Your task is to return the listing below word for word, without any of its images.
-------------------------
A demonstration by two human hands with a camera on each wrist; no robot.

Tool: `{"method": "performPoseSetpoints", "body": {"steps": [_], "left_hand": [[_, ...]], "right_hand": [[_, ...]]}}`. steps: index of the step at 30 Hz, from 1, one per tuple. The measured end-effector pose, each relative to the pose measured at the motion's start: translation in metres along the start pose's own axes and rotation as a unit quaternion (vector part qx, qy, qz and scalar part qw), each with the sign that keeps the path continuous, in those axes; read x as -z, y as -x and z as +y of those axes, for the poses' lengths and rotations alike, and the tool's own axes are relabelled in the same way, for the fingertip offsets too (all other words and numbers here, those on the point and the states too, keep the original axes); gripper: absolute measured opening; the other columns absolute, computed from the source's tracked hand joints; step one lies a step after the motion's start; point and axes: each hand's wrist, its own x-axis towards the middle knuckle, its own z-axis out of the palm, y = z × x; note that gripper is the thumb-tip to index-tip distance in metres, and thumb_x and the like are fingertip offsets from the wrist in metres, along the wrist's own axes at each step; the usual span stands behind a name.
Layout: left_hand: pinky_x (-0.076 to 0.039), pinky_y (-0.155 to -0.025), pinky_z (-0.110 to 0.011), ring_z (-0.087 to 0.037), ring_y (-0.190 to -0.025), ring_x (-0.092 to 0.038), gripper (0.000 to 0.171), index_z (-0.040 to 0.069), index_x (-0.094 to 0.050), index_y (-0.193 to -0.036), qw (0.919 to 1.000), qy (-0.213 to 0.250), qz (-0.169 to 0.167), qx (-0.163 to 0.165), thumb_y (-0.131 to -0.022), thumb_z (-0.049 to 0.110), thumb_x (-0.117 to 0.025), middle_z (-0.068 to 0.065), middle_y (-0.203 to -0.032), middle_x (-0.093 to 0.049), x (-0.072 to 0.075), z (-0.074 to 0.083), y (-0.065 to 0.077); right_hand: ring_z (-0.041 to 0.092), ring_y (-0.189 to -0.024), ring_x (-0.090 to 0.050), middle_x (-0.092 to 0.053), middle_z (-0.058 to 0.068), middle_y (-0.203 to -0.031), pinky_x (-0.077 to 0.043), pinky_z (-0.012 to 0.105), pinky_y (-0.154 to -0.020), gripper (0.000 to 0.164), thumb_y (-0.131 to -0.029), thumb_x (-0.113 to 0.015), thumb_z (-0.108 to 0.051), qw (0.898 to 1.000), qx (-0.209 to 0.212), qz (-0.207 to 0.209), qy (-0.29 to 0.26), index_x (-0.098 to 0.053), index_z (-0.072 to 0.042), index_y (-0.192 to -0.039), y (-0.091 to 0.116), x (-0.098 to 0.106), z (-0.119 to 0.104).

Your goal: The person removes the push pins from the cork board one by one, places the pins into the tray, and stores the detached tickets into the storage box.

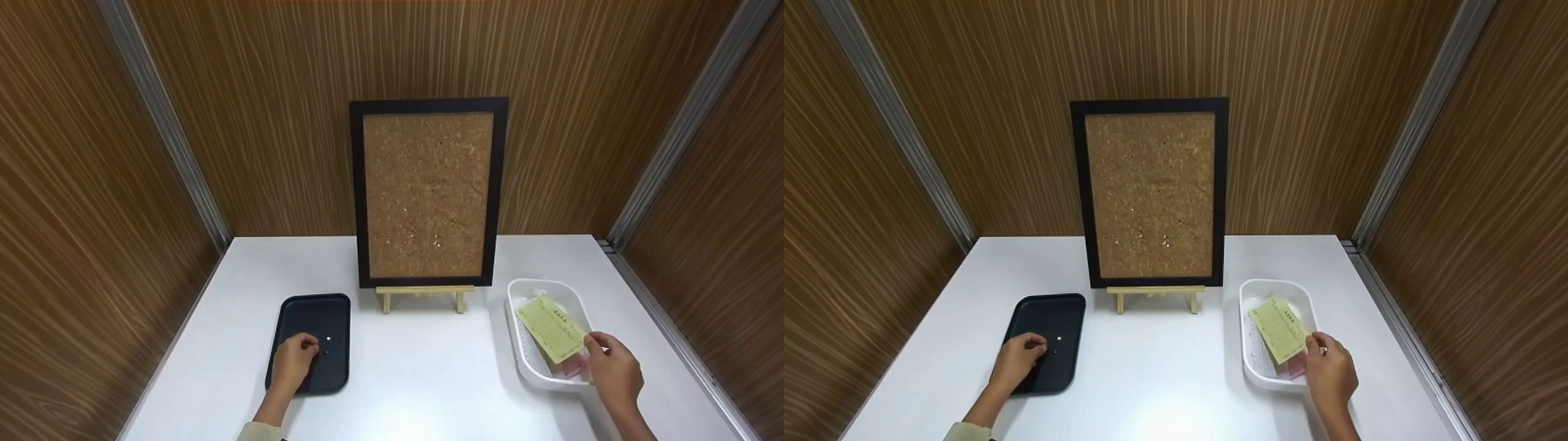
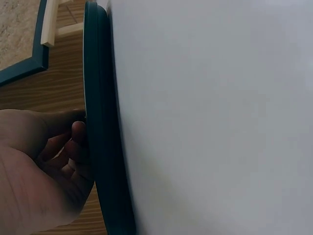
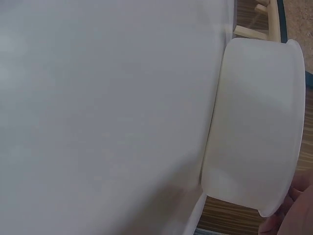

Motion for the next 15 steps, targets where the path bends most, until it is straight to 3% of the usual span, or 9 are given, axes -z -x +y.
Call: {"method": "performPoseSetpoints", "body": {"steps": [5, 15], "left_hand": [[-0.052, -0.072, -0.038, -0.017, -0.080, -0.066, 0.006, 0.005, -0.073, -0.095, 1.0000, -0.005, 0.005, 0.001, -0.092, 0.004, -0.069, -0.006, -0.088, -0.073, 0.002, 0.001, 0.000], [-0.051, -0.074, -0.038, -0.017, -0.083, -0.066, 0.008, 0.007, -0.074, -0.098, 0.9998, -0.012, 0.012, 0.008, -0.092, 0.009, -0.070, -0.004, -0.091, -0.073, 0.001, 0.009, 0.002]], "right_hand": [[0.025, -0.091, -0.059, -0.069, 0.015, -0.106, -0.038, 0.036, -0.066, 0.035, -0.102, -0.057, -0.032, 1.000, 0.020, 0.016, 0.019, -0.071, -0.004, -0.118, 0.001, -0.001, -0.001], [0.022, -0.086, -0.056, -0.067, 0.014, -0.104, -0.038, 0.033, -0.063, 0.031, -0.101, -0.060, -0.029, 0.997, 0.052, 0.051, 0.019, -0.072, -0.004, -0.113, 0.002, -0.002, -0.013]]}}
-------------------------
Your solution:
A demonstration by two human hands with a camera on each wrist; no robot.

Tool: `{"method": "performPoseSetpoints", "body": {"steps": [_], "left_hand": [[_, ...]], "right_hand": [[_, ...]]}}`. steps: index of the step at 30 Hz, from 1, one per tuple. The measured end-effector pose, each relative to the pose measured at the motion's start: translation in metres along the start pose's own axes and rotation as a unit quaternion (vector part qx, qy, qz and scalar part qw), each with the sign that keeps the path continuous, in those axes; read x as -z, y as -x and z as +y of those axes, for the poses' lengths and rotations alike, and the tool's own axes are relabelled in the same way, for the fingertip offsets too (all other words and numbers here, those on the point and the states too, keep the original axes); gripper: absolute measured opening; the other columns absolute, computed from the source's tracked hand joints; step one lies a step after the motion's start; point and axes: each hand's wrist, its own x-axis towards the middle knuckle, its own z-axis out of the palm, y = z × x; note that gripper is the thumb-tip to index-tip distance in metres, and thumb_x and the like are fingertip offsets from the wrist in metres, along the wrist's own axes at each step; the usual span stands behind a name.
Layout: left_hand: pinky_x (-0.076 to 0.039), pinky_y (-0.155 to -0.025), pinky_z (-0.110 to 0.011), ring_z (-0.087 to 0.037), ring_y (-0.190 to -0.025), ring_x (-0.092 to 0.038), gripper (0.000 to 0.171), index_z (-0.040 to 0.069), index_x (-0.094 to 0.050), index_y (-0.193 to -0.036), qw (0.919 to 1.000), qy (-0.213 to 0.250), qz (-0.169 to 0.167), qx (-0.163 to 0.165), thumb_y (-0.131 to -0.022), thumb_z (-0.049 to 0.110), thumb_x (-0.117 to 0.025), middle_z (-0.068 to 0.065), middle_y (-0.203 to -0.032), middle_x (-0.093 to 0.049), x (-0.072 to 0.075), z (-0.074 to 0.083), y (-0.065 to 0.077); right_hand: ring_z (-0.041 to 0.092), ring_y (-0.189 to -0.024), ring_x (-0.090 to 0.050), middle_x (-0.092 to 0.053), middle_z (-0.058 to 0.068), middle_y (-0.203 to -0.031), pinky_x (-0.077 to 0.043), pinky_z (-0.012 to 0.105), pinky_y (-0.154 to -0.020), gripper (0.000 to 0.164), thumb_y (-0.131 to -0.029), thumb_x (-0.113 to 0.015), thumb_z (-0.108 to 0.051), qw (0.898 to 1.000), qx (-0.209 to 0.212), qz (-0.207 to 0.209), qy (-0.29 to 0.26), index_x (-0.098 to 0.053), index_z (-0.072 to 0.042), index_y (-0.192 to -0.039), y (-0.091 to 0.116), x (-0.098 to 0.106), z (-0.119 to 0.104).

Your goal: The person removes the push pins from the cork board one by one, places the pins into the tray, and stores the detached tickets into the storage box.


Motion for the next 15 steps, targets where the path bends most, until it is straight to 3% of the usual span, or 9 are given, axes -z -x +y.
Call: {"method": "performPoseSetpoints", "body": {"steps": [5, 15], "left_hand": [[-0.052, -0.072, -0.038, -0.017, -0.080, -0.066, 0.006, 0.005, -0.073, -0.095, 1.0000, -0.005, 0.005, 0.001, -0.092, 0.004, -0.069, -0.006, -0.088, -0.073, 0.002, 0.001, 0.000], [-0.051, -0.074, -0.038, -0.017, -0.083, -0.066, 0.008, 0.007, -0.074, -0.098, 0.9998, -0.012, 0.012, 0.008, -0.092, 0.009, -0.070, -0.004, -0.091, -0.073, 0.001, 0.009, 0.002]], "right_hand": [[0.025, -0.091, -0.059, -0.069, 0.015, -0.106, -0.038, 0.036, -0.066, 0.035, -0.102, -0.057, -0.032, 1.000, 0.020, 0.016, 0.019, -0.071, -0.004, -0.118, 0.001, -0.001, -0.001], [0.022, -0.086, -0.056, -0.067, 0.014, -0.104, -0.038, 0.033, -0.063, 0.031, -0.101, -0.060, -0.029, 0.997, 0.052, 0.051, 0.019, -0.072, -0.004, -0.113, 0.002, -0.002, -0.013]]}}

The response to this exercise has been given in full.